(DATA EXCERPT begins)
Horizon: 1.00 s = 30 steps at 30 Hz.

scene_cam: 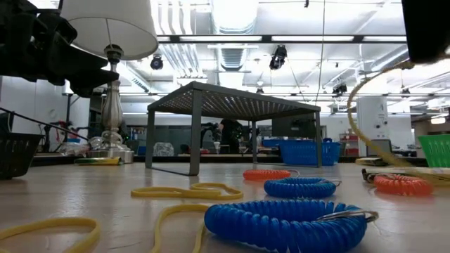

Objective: Pick & Place Office Desk Supplies
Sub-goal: Put the yellow rubber band into the green basket

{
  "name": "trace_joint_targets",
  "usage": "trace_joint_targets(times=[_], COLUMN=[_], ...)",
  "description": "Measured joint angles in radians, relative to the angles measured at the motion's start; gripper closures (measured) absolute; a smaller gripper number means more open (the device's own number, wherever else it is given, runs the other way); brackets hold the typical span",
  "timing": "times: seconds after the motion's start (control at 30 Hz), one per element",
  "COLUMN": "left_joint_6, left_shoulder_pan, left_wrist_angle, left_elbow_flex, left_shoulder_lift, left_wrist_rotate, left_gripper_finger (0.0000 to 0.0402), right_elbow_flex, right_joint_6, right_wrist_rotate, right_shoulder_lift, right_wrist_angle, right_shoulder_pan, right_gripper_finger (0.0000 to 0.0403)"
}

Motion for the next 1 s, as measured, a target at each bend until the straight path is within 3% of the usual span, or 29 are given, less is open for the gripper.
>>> trace_joint_targets(times=[0.3, 0.6, 1.0], left_joint_6=[0.000, 0.000, 0.000], left_shoulder_pan=[0.000, 0.000, 0.000], left_wrist_angle=[0.000, 0.000, 0.000], left_elbow_flex=[0.000, 0.000, 0.000], left_shoulder_lift=[0.000, 0.000, -0.001], left_wrist_rotate=[0.000, 0.000, 0.000], left_gripper_finger=[0.0148, 0.0148, 0.0148], right_elbow_flex=[0.129, 0.225, 0.166], right_joint_6=[-0.211, -0.130, -0.250], right_wrist_rotate=[0.022, 0.023, 0.070], right_shoulder_lift=[-0.015, -0.016, -0.102], right_wrist_angle=[-0.050, -0.360, -0.392], right_shoulder_pan=[0.003, 0.002, 0.017], right_gripper_finger=[0.0394, 0.0394, 0.0394])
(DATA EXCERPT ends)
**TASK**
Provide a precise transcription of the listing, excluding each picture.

**RESPONSE AREA**
Horizon: 1.00 s = 30 steps at 30 Hz.

scene_cam: 

Objective: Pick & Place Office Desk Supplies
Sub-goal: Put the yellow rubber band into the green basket

{
  "name": "trace_joint_targets",
  "usage": "trace_joint_targets(times=[_], COLUMN=[_], ...)",
  "description": "Measured joint angles in radians, relative to the angles measured at the motion's start; gripper closures (measured) absolute; a smaller gripper number means more open (the device's own number, wherever else it is given, runs the other way); brackets hold the typical span",
  "timing": "times: seconds after the motion's start (control at 30 Hz), one per element",
  "COLUMN": "left_joint_6, left_shoulder_pan, left_wrist_angle, left_elbow_flex, left_shoulder_lift, left_wrist_rotate, left_gripper_finger (0.0000 to 0.0402), right_elbow_flex, right_joint_6, right_wrist_rotate, right_shoulder_lift, right_wrist_angle, right_shoulder_pan, right_gripper_finger (0.0000 to 0.0403)"
}

Motion for the next 1 s, as measured, a target at each bend until the straight path is within 3% of the usual span, or 29 are given, less is open for the gripper.
>>> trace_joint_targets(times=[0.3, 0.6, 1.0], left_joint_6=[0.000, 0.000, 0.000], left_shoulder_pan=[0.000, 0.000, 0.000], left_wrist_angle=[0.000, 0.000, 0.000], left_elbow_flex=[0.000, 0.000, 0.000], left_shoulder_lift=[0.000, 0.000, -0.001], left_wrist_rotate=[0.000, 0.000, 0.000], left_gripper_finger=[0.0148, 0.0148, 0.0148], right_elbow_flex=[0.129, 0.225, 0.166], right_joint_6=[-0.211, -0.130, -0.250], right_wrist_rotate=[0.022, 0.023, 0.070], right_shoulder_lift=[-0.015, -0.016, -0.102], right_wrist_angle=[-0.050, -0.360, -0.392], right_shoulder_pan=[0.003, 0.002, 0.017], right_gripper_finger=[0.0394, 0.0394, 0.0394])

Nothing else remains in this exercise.